Dans l’immédiat, il y a plus de raisons d’être optimiste que d’être pessimiste en bourse. La liquidité est abondante grâce aux baisses de taux des banques centrales. Depuis le début d’année, il y en a eu 64 au niveau mondial – un point haut depuis 2020. La BCE a abaissé son taux directeur à quatre reprises, la Banque du Canada, la Banque d’Angleterre et la Banque Nationale Suisse à deux reprises chacune, par exemple. C’est un facteur de soutien structurel des bourses. S’ajoutent à cela les rachats d’actions qui devraient atteindre un niveau record à Wall Street cette année. Enfin, même si tout le monde est prudent quant à l’impact de la guerre commerciale sur les prochains résultats trimestriels, il faut reconnaître que les entreprises ont jusqu’à présent fait preuve d’une grande résilience. On est loin du scénario noir qui avait été dressé par certains dans la foulée du « Jour de la Libération » en avril dernier.
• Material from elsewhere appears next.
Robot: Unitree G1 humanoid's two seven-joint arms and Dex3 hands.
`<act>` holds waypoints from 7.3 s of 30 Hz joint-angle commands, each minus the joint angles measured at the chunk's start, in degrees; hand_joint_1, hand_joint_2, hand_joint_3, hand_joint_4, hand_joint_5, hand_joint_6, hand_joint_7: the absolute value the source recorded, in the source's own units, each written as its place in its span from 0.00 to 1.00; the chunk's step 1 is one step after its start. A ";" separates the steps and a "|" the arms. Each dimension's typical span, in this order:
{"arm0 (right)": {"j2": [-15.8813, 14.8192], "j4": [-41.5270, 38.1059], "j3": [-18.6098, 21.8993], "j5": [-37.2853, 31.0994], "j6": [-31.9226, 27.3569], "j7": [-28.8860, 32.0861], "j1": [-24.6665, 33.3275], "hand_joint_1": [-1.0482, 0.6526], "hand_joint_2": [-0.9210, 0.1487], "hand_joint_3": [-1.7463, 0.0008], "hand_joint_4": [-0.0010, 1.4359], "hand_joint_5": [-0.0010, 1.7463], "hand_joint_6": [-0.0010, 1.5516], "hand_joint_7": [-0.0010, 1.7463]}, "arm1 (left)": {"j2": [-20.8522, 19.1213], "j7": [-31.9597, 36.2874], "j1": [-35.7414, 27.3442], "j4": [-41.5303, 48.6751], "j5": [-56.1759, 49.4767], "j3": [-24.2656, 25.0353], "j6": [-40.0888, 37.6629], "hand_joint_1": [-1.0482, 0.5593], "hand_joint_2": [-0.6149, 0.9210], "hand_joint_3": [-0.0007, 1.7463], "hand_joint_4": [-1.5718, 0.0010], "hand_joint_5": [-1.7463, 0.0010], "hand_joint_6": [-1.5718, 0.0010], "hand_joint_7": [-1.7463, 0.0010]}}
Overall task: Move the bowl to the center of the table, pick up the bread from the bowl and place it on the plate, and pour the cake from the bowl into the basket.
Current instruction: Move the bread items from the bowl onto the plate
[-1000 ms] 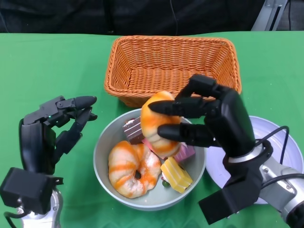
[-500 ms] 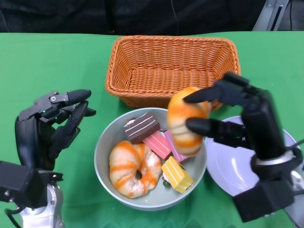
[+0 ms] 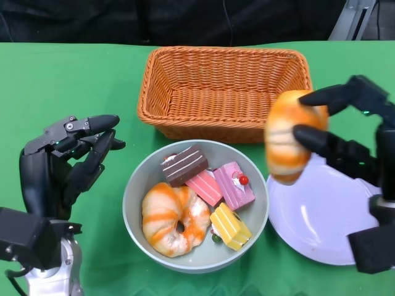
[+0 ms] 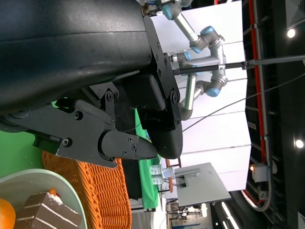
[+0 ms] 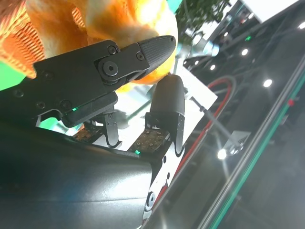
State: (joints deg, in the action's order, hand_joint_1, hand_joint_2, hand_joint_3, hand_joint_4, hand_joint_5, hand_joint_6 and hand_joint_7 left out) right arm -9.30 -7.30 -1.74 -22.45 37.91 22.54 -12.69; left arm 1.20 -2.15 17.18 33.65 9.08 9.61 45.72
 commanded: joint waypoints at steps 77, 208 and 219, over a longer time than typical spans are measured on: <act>-13.15 -35.77 -5.96 -11.37 3.90 8.60 -2.42 0.56 0.04 1.00 0.53 0.42 0.64 0.06 | 0.88 1.57 -4.27 -10.59 -2.41 -0.20 -5.33 0.52 1.00 0.14 0.48 0.31 0.38 0.61; -5.39 6.09 -17.56 -7.67 1.39 -25.65 -3.12 0.21 0.00 0.99 0.62 0.10 0.51 0.00 | 2.44 4.99 -3.99 -13.75 -5.08 -1.40 -8.00 0.52 1.00 0.14 0.47 0.35 0.39 0.59; -5.20 3.01 -18.35 -9.21 1.24 -25.98 -4.43 0.22 0.01 1.00 0.62 0.09 0.50 0.00 | 2.92 5.29 -4.71 -15.26 -5.07 -1.97 -8.61 0.53 1.00 0.15 0.47 0.35 0.39 0.60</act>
State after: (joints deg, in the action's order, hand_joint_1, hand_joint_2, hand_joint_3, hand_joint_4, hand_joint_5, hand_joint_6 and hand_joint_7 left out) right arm -14.17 -3.49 -19.64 -30.88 39.35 -3.15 -16.00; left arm 4.54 2.92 12.92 19.17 4.05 7.48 37.34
Par ailleurs, nous nous attendons à ce que l’administration Trump devienne plus sage à partir de la rentrée du fait de l’approche des élections de mi-mandat. Jusqu’à présent, le locataire de la Maison Blanche a eu tendance à regarder de près le marché obligataire plutôt que les actions. Cela devrait rapidement changer. Les actions représentent 49% du total des actifs détenus par les Américains, contre 10% en France. Ils vont donc certainement suivre attentivement l’évolution de leur portefeuille boursier avant d’aller aux urnes. Donald Trump en a conscience.
Selon nous, le seul problème à l’horizon est l’effet de la dépréciation du dollar sur les performances boursières. Depuis le début d’année, la paire EUR/USD a augmenté de +13%. Une telle appréciation n’est pas inhabituelle. En revanche, ça l’est sur une période aussi courte. La baisse n’est probablement pas terminée. Les banques d’investissement des deux côtés de l’Atlantique prévoient une hausse autour de 1,23 d’ici la fin d’année et une cible à 1,30 en 2026 – un niveau qui n’a plus été atteint depuis 2014. Autre signal d’inquiétude, la volatilité implicite, qui est mesurée à partir des contrats à terme sur l’EUR/USD à trois et à six mois, est anormalement élevée. Cela signifie que les traders anticipent des mouvements de prix violents. On a donc un cocktail parfait pour que le risque de change sur l’EUR/USD, qui était rarement un problème ces dernières années, devienne un vrai casse-tête pour les investisseurs détenant des actifs libellés en dollar.